I have a few “tribes.” These are sets of friends that I engage with on a regular basis that may or may not interact with one another. In every one of my tribes (save one), alcohol is ever-present. Chats at the dining table over wine, laughs at the new brewery (there is one around every corner here), pies with pints, happy hours with margaritas or sushi and wine are all a part of this dynamic. Alcohol saturates almost every gathering. I find myself nervous that without alcohol my interactions will be different. Will my friendships change? I refuse to stop participating in social events because of my desire to remain sober, but will my friends find me less interesting? Less engaging? Less Funny? Will my choice to be sober while they drink become bothersome to them? Will they eventually find it intolerable? Will I?

I have two very best friends. One has chosen not to drink. Not out of a need to curtail her own drinking or out of a need to regain control, but just because she drinks so little, what is the point? I am very envious of her and may actually secretly hate her for this. (kidding). When I spoke to her about my choice, she encouraged me. She did not say I had a problem or that I should quit – but rather it was a personal choice and she supports whatever decision I make. Based on what I have told her, she agrees that this is a good decision for me- precisely because I am feeling concern about it. A person without an complicated relationship with alcohol, WOULD say that. I admit, I was annoyed with her level-headedness about it.

The other is a 25 yr friend who has been by my side through marriages, divorces, career decisions, raising children, all the phases of the adult female life, and more bottles of wine than I could count. I don’t think anyone knows the real me better than she. When I spoke to her about my concerns and about my drinking, and how I didn’t want to use alcohol as a crutch or a reward, she was encouraging. She said “You should do what you feel is right. If you feel it is out of control, then you need to reign it in. I felt the same way about smoking – so I quit.” Then she said “But I’m not going to quit drinking! I’m STILL going to enjoy my wine and use it as a reward when I’ve had a tough day or a great one!” And I get where she is coming from. I have thought a lot about this conversation. I was not asking her to quit or to slow down her drinking. However, when I spoke of my own sobriety, she seemed to be a little defensive, as though I was making an accusation or a judgement about drinking in general. I certainly am not.

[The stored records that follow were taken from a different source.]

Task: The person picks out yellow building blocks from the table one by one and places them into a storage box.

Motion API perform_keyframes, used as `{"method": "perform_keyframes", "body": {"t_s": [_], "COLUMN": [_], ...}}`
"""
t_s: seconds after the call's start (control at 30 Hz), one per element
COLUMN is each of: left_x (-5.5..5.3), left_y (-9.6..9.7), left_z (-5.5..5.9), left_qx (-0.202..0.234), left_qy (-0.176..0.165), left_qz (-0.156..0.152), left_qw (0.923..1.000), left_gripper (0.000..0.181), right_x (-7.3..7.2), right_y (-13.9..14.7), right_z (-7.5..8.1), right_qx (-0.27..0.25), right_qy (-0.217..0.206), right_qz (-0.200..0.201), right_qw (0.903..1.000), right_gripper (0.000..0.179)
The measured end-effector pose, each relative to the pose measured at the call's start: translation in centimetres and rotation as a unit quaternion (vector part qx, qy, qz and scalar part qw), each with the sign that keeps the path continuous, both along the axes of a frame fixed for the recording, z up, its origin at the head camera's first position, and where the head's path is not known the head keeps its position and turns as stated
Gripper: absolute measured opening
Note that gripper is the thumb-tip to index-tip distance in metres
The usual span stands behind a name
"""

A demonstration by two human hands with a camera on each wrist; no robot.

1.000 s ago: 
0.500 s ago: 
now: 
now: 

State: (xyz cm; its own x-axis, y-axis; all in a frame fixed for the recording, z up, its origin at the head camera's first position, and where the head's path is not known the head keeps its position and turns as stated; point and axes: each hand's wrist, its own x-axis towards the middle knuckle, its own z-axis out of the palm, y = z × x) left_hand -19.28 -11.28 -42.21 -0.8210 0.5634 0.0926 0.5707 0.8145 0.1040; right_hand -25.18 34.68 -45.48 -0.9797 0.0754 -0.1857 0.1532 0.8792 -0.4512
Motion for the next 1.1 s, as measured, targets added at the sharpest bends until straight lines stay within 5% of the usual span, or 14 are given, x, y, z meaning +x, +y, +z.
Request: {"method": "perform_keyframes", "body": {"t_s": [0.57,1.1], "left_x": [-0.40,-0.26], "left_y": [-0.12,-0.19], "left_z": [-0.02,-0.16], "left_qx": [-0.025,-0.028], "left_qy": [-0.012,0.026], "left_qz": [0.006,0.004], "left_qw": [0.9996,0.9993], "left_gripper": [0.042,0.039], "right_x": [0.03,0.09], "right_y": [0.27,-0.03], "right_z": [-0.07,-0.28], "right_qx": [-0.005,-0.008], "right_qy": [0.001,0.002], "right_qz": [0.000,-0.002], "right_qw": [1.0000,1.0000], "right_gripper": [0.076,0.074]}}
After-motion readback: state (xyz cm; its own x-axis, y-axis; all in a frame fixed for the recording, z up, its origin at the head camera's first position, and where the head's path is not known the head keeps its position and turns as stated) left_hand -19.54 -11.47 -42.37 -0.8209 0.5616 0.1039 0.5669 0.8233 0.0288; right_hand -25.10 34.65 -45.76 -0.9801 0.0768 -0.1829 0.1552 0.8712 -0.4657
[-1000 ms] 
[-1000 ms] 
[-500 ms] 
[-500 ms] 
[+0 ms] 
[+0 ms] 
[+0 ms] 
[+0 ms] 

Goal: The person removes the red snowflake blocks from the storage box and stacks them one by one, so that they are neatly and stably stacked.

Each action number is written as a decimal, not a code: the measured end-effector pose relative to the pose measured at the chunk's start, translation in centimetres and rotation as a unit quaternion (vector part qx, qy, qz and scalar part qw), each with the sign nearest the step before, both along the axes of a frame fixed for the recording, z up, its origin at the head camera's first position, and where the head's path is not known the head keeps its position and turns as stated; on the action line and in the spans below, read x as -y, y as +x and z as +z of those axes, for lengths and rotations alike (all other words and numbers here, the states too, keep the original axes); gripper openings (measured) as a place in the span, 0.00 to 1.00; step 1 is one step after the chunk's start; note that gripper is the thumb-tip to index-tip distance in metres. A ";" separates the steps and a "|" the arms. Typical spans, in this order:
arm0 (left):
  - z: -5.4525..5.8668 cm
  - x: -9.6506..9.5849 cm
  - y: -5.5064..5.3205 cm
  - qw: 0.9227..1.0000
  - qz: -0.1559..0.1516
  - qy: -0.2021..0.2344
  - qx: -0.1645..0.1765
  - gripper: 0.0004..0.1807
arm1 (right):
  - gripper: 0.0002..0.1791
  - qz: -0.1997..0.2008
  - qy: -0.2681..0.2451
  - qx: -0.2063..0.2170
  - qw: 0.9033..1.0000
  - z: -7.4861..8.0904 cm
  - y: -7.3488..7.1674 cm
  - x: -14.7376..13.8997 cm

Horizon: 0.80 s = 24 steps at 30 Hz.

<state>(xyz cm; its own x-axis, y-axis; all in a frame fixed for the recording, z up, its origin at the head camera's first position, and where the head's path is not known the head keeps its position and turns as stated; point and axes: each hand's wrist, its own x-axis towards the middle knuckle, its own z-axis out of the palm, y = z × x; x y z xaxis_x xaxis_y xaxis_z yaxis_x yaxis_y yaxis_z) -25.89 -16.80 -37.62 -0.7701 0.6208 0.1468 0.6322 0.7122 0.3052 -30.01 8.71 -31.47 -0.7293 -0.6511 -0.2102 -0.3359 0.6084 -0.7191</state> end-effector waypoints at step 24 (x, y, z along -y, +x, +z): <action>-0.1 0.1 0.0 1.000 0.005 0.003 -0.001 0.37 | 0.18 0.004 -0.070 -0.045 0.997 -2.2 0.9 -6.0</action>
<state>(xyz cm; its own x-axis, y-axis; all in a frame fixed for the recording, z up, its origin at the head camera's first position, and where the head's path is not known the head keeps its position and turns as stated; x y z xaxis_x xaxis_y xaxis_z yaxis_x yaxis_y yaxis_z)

From the outside looking in, I have been told that my drinking does not appear to be out of control. But I feel very much out of control – mentally and physically worse with alcohol, perhaps emotionally dependent. And in the end, sobriety is a personal choice. Drinking alcohol is a personal choice. I have no intention of a being a zealot or true-believer. I refuse to be the ex-smoker railing against every current smoker because I quit. We are all on our own personal journeys. I accept encouragement gladly and will give freely it where I can. I cannot say what is right for other people. I can only say what is right for me. And for right now, in this moment, sobriety is best gift I can give myself.

I am concerned that my friends will become bored with me and my tedious sobriety. But who knows? Maybe it will just become a change to get used to – like I changed my hair color? Maybe being sober and more present in the moment will allow me to be funnier, more interesting, and more engaging. I guess we shall see.